Friday June 23, 2006
This I Believe #12
...that automatic language identification systems, which attempt to determine what language a sample of unknown text is written in, needlessly endanger the sanity and survival of the human race. In particular, such systems fail to take into account that some knowledge has been wisely hidden away from human eyes for millennia, and that such dangerous knowledge is generally preserved in one of a handful of ancient, disturbingly alien languages.
Consider a scenario. For your Outer Classics dissertation, you're researching certain, shall we say, difficult-to-obtain texts of questionable provenance. As you flip through a moldering copy of the Pnakotic Manuscripts, a single sheet of parchment, made of oddly familiar-feeling leather, drops out onto your desk. You pick the sheet up and are just able to make out queer, unfamiliar, somehow disquieting characters written in some kind of dark brown ink.
Your curiosity piqued, you fire up your computer and head to your favorite language identification site. You painstakingly enter the characters (which is only possible thanks to the hubris of those rash madmen at the Unicode Consortium), then, with a faint tremor in your hand, you click the button labeled "Submit", unaware of just how terrifyingly approriate that label is.
What should the language identification system return? Given the commitment of computational linguists to science (bah!) and truth (naive fools!), you're likely to receive an accurate answer: Atlantean, Old Lomarian, or even, heaven help you, Yithese. Who knows where this first hint will lead you and what ancient secrets, long lost in the mists of an inhuman prehistory, you might uncover?
It would be better, instead, if the creators of language identification systems designed them to return a stern warning in such a case:
Some knowledge is too terrifying for merely mortal minds to safely contain. You may have stumbled upon such knowledge. For the sake of humanity, burn the original, scatter its ashes, forget that you ever saw it, and retreat, ignorant, into the safety of a new dark age!
We'd all of us be safer if such practices were universally adopted. At least you would be safe, gentle reader, for I fear my fate is sealed. Had I but known the horror that awaited me in that accursed tome, wisely concealed deep in the bowels in the linguistics library...
TrackBack URL for this entry:
Listed below are links to weblogs that reference This I Believe #12:
XRCE's identifier thinks "Ia! Ia! Cthulhu Fthagn! Ph'nglui mglw'nfah Cthulhu R'lyeh wgah'nagl fhtagn!" is Irish. That strikes me as a safer answer, really—a red herring is less of a goad to curiosity than a dire warning is.

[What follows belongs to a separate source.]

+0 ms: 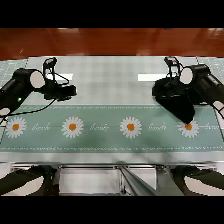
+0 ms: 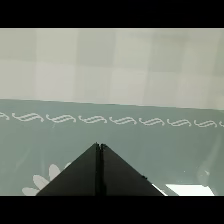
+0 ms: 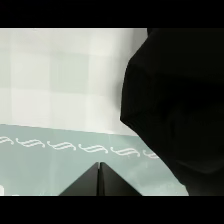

Many language guessing systems have been compromised, or perhaps “protected” is a better term, to prevent the kind of accidental acquisition of inappropriate knowledge.
For those guessing systems that have not been
hacked “protected”, there is an unnameable artform that is practiced by those who must safeguard such knowledge.. writing in such a way that the language is consistently identified incorrectly.
For example, see a certain letter to the editor at SpecGram (search for “Anot Lanywassufte”). The text is clearly not English, but pretty much any language identifier will tell you that it strongly identifies as English. It's a difficult task to pull off, but excellent examples are things of meta-poetic beauty, it is vaguely akin to triolet, but taken to a meta-meta-level.
By the way, I can’t reveal what the text of the letter says, and I recommend against reading it aloud unless you are standing in a properly constructed pentagram of protection.
"XRCE's identifier thinks "Ia! Ia! Cthulhu Fthagn! Ph'nglui mglw'nfah Cthulhu R'lyeh wgah'nagl fhtagn!" is Irish."
That can be easily explained. For about six years ago, I translated S. Albert Kivinen's piece of parodic Cthulhu fan fiction, Keskiyön Mato Ikaalisissa ("The Midnight Worm in Ikaalinen") from Finnish into Irish and made it accessible on the Internet (as Péist an Mheán Oíche). Probably they used that story as input material for their identifier.
Posted by: Panu at Jan 22, 2008 5:19:03 AM
XRCE's identifier thinks "Ia! Ia! Cthulhu Fthagn! Ph'nglui mglw'nfah Cthulhu R'lyeh wgah'nagl fhtagn!" is Irish.
Because you can't even spell Iä, that is. May you be eaten next to last.
Posted by: David Marjanović at Sep 5, 2008 4:04:38 PM